**WORK REQUEST**
In the response, each entry below should appear again exactly as given.
▼
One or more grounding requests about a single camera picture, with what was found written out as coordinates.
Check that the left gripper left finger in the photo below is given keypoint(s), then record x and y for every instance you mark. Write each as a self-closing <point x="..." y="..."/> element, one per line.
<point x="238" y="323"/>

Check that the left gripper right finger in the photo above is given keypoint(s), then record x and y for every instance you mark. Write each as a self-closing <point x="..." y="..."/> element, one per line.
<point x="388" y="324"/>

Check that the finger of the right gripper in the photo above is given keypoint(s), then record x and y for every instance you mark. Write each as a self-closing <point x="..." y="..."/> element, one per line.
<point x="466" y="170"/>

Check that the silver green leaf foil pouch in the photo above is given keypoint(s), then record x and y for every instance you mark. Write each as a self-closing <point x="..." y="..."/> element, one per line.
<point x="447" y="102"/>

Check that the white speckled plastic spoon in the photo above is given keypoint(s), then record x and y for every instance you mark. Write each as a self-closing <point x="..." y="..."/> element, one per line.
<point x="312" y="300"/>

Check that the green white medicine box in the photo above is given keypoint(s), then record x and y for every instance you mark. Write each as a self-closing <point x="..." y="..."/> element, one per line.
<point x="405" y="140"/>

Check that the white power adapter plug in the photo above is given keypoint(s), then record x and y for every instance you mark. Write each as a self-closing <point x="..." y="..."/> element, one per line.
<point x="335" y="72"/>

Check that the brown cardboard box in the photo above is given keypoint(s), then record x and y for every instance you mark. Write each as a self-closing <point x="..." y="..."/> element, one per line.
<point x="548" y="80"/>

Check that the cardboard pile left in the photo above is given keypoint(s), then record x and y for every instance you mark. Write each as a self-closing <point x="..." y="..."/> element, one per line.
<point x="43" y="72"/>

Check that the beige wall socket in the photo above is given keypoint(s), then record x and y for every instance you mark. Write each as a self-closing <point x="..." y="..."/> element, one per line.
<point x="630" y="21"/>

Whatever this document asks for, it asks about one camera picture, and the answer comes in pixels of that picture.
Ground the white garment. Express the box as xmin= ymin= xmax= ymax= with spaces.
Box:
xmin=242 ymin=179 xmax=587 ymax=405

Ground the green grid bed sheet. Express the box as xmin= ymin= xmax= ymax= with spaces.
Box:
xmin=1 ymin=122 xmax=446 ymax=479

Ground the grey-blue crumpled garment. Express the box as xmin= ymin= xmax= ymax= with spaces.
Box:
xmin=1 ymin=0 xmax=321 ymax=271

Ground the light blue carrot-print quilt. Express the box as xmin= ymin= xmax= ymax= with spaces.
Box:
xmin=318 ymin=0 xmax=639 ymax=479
▲
**RESPONSE TO THIS TASK**
One or more grounding requests about a single camera picture, with what was found written out as coordinates.
Check that the left gripper left finger in the photo below is given keypoint(s), then record x and y for every instance you mark. Write each as a self-closing <point x="..." y="..."/> element, one per line.
<point x="238" y="323"/>

Check that the left gripper right finger in the photo above is given keypoint(s), then record x and y for every instance you mark. Write each as a self-closing <point x="..." y="..."/> element, one per line.
<point x="388" y="324"/>

Check that the finger of the right gripper in the photo above is given keypoint(s), then record x and y for every instance you mark. Write each as a self-closing <point x="..." y="..."/> element, one per line.
<point x="466" y="170"/>

Check that the silver green leaf foil pouch in the photo above is given keypoint(s), then record x and y for every instance you mark. Write each as a self-closing <point x="..." y="..."/> element, one per line.
<point x="447" y="102"/>

Check that the white speckled plastic spoon in the photo above is given keypoint(s), then record x and y for every instance you mark. Write each as a self-closing <point x="..." y="..."/> element, one per line.
<point x="312" y="300"/>

Check that the green white medicine box in the photo above is given keypoint(s), then record x and y for every instance you mark. Write each as a self-closing <point x="..." y="..."/> element, one per line.
<point x="405" y="140"/>

Check that the white power adapter plug in the photo above is given keypoint(s), then record x and y for every instance you mark. Write each as a self-closing <point x="..." y="..."/> element, one per line.
<point x="335" y="72"/>

Check that the brown cardboard box in the photo above is given keypoint(s), then record x and y for every instance you mark. Write each as a self-closing <point x="..." y="..."/> element, one per line.
<point x="548" y="80"/>

Check that the cardboard pile left in the photo above is given keypoint(s), then record x and y for every instance you mark. Write each as a self-closing <point x="..." y="..."/> element, one per line.
<point x="43" y="72"/>

Check that the beige wall socket in the photo above is given keypoint(s), then record x and y for every instance you mark. Write each as a self-closing <point x="..." y="..."/> element, one per line.
<point x="630" y="21"/>

Whatever this document asks for, it asks about one camera picture, and the answer comes in pixels of that picture.
Ground the white garment. Express the box as xmin= ymin= xmax= ymax= with spaces.
Box:
xmin=242 ymin=179 xmax=587 ymax=405

Ground the green grid bed sheet. Express the box as xmin= ymin= xmax= ymax= with spaces.
Box:
xmin=1 ymin=122 xmax=446 ymax=479

Ground the grey-blue crumpled garment. Express the box as xmin= ymin= xmax= ymax= with spaces.
Box:
xmin=1 ymin=0 xmax=321 ymax=271

Ground the light blue carrot-print quilt. Express the box as xmin= ymin= xmax= ymax= with spaces.
Box:
xmin=318 ymin=0 xmax=639 ymax=479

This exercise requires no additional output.